Action movies get a pass from me. I love them. If it's good it's good if it's bad it's hilarious.
Agreed! A good, campy action movie is great. The problem with Mission Impossible is that it otherwise took itself entirely seriously.
If a future sequel revealed that Cruise was, in fact, turned into a stain on the wall of the tunnel and an alien has been masquerading as him ever since, it would be less ludicrous to me than Jim Phelps turning out to be a mole. I read that Peter Graves, who played Phelps in the TV series, turned down an offer to reprise his role when he learned of that plot twist.
I love scenes where a character hotwires a car by:
Electrical shocks applied to asystolic hearts to restart them is a classic.
The shock serves to stop fibrillation and to induce a rhythmic firing of the neves, that's why it's called defibrillation. Fibrillation is random firing of the nerves, asystole is no firing.
If I recall correctly my father told me you use an injection of adrenaline for asystolic hearts. Kind of like in Pulp Fiction. Though I think injecting directly into the heart isn't the preferred method anymore.

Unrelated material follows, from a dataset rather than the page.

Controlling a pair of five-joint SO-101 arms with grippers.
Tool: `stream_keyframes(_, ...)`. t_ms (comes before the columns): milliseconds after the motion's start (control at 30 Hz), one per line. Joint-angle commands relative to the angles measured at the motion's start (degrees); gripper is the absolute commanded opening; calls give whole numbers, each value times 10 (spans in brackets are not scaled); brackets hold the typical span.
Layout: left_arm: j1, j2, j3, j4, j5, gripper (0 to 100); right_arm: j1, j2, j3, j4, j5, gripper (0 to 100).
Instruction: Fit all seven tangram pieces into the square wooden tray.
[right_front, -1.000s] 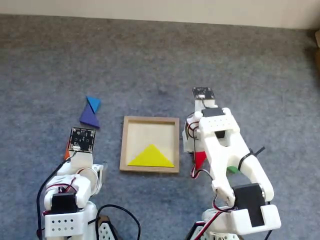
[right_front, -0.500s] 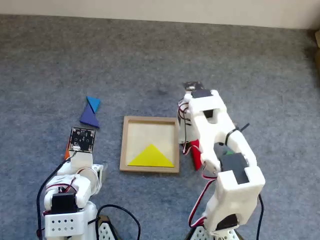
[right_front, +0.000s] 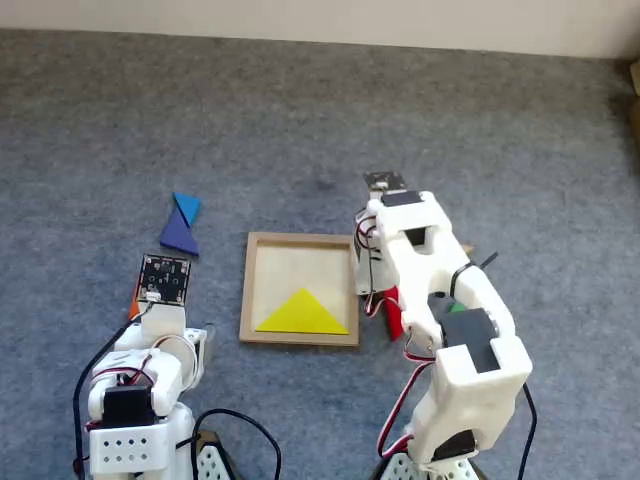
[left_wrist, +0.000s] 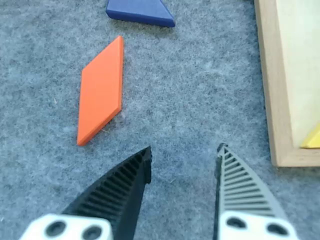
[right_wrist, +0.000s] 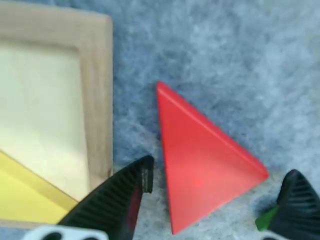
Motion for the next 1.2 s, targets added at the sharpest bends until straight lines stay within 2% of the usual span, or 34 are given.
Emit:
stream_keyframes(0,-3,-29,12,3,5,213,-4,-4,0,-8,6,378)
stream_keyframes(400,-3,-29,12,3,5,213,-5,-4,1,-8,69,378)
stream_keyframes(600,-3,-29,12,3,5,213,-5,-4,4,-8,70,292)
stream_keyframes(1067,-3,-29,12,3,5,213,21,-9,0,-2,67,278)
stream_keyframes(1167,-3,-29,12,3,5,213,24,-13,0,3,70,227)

I watched a show talking about adrenalin and injecting it into the heart, the doctor was saying how it would be the worst place to try and go first because damage but also because you'd be more likely to hit a rib or puncture a lung then actually make it through the heart.
Space Flight.
I walked in on my roommate watching "Don't Look Up" right during the space shuttle launch scene. Literally every single thing was wrong. The trajectory the shuttle took off the launch pad. It flying RIGHT SIDE UP as it did the gravity turn like a fucking airplane. The fact 50 other rockets were in formation with it despite that being stupidly dangerous, them all having different TWR ratios, there not being nearly enough launchpads anywhere in the world to do that, etc. Just everything.
We have existing video footage of shuttle launches. It's not some crazy mystery. This isn't Gravity where they add a window that doesn't exist on the ISS for dramatic tension. It's not Star Wars where the X-Wings behave more like airplanes than spacecraft for visual appeal. This was deliberate negligence.
A very common one is spacecraft seem to always launch in a direct line away from the planet. They just go straight up. That's the least efficient way to get into space. But I usually let it slide because explaining orbital mechanics and Hoffman transfers isn't necessary for good story telling.
I always think its funny how bullets never seem to penetrate anything in movies. Like, guy hiding behind a barrel? Nope, cant penetrate, even with a rifle. The newest Batman movie had me shaking my head as he shrugged off multiple rifle rounds to his armor.
Bullets are insanely dangerous and powerful. A .223 round can penetrate a solid brick wall pretty easily, and can destroy a cinderblock wall with some effort. Even if it doesnt penetrate, the amount of force applied is incredible. Plates designed to stop bullets have to be made in specific ways to make sure a bullet doesn't penetrate, but even with that plate, the sheer force of an impact can break bones.
And notably, plates that do stop bullets often still only work once.
Okay, so if we are going to give batman flack for having super-alloys, where do we stand on Tony Stark putting a reactor in his chest with no concernable heat sink. (He wears it without the suit)
Simple, stark is a semi latent technomancer. His arc reactors might actually work, but the mini ones don't. They are effectively conductors for magic. They turn magic into electricity with zero heat output. This also explains the suits momentum damping capabilities, and why they can't be copied easily.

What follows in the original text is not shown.